**Task to complete:**
Every record must appear in the response exactly as given.

**Dataset records:**
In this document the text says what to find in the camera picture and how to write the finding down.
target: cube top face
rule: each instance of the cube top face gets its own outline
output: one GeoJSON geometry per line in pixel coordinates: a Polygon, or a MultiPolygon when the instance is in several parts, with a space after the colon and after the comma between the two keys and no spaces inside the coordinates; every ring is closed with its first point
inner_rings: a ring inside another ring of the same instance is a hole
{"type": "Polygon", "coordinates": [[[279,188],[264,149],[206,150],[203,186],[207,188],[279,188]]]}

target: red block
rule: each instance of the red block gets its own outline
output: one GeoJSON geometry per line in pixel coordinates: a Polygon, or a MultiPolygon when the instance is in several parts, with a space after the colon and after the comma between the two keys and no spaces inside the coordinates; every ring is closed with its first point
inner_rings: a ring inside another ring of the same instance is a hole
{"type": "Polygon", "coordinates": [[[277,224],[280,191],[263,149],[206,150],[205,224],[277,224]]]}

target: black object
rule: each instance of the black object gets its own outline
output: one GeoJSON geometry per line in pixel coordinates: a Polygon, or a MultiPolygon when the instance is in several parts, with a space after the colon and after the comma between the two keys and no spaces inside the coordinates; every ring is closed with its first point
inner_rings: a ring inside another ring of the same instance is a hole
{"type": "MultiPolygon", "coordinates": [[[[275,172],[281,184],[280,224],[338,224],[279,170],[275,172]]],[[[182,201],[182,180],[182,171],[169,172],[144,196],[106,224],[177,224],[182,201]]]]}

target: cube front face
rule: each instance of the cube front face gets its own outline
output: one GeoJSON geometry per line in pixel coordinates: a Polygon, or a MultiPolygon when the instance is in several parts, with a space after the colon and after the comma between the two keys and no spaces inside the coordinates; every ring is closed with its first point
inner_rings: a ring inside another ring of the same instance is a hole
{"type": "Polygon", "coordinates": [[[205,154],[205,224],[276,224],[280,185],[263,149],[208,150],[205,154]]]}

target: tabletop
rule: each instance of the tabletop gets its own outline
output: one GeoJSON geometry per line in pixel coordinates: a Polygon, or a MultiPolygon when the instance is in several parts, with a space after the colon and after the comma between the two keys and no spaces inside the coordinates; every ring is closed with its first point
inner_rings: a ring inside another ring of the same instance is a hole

**Completed exercise:**
In this document the text says what to find in the camera picture and how to write the finding down.
target: cube top face
rule: each instance of the cube top face gets its own outline
output: one GeoJSON geometry per line in pixel coordinates: a Polygon, or a MultiPolygon when the instance is in several parts, with a space after the colon and after the comma between the two keys and no spaces inside the coordinates; every ring is closed with its first point
inner_rings: a ring inside another ring of the same instance is a hole
{"type": "Polygon", "coordinates": [[[279,188],[264,149],[206,150],[203,186],[207,188],[279,188]]]}

target: red block
rule: each instance of the red block gets its own outline
output: one GeoJSON geometry per line in pixel coordinates: a Polygon, or a MultiPolygon when the instance is in several parts, with a space after the colon and after the comma between the two keys and no spaces inside the coordinates; every ring is closed with its first point
inner_rings: a ring inside another ring of the same instance is a hole
{"type": "Polygon", "coordinates": [[[277,224],[280,191],[263,149],[206,150],[205,224],[277,224]]]}

target: black object
rule: each instance of the black object gets its own outline
output: one GeoJSON geometry per line in pixel coordinates: a Polygon, or a MultiPolygon when the instance is in several parts, with a space after the colon and after the comma between the two keys and no spaces inside the coordinates; every ring is closed with its first point
inner_rings: a ring inside another ring of the same instance is a hole
{"type": "MultiPolygon", "coordinates": [[[[275,172],[281,184],[280,224],[338,224],[279,170],[275,172]]],[[[182,201],[182,180],[182,171],[169,172],[144,196],[106,224],[177,224],[182,201]]]]}

target: cube front face
rule: each instance of the cube front face gets its own outline
output: one GeoJSON geometry per line in pixel coordinates: a Polygon, or a MultiPolygon when the instance is in several parts, with a space after the colon and after the comma between the two keys and no spaces inside the coordinates; every ring is closed with its first point
inner_rings: a ring inside another ring of the same instance is a hole
{"type": "Polygon", "coordinates": [[[205,154],[205,224],[276,224],[280,185],[263,149],[208,150],[205,154]]]}

target: tabletop
rule: each instance of the tabletop gets its own outline
output: one GeoJSON geometry per line in pixel coordinates: a Polygon, or a MultiPolygon when the instance is in several parts, with a space after the colon and after the comma between the two keys and no spaces inside the coordinates; every ring is closed with its first point
inner_rings: a ring inside another ring of the same instance is a hole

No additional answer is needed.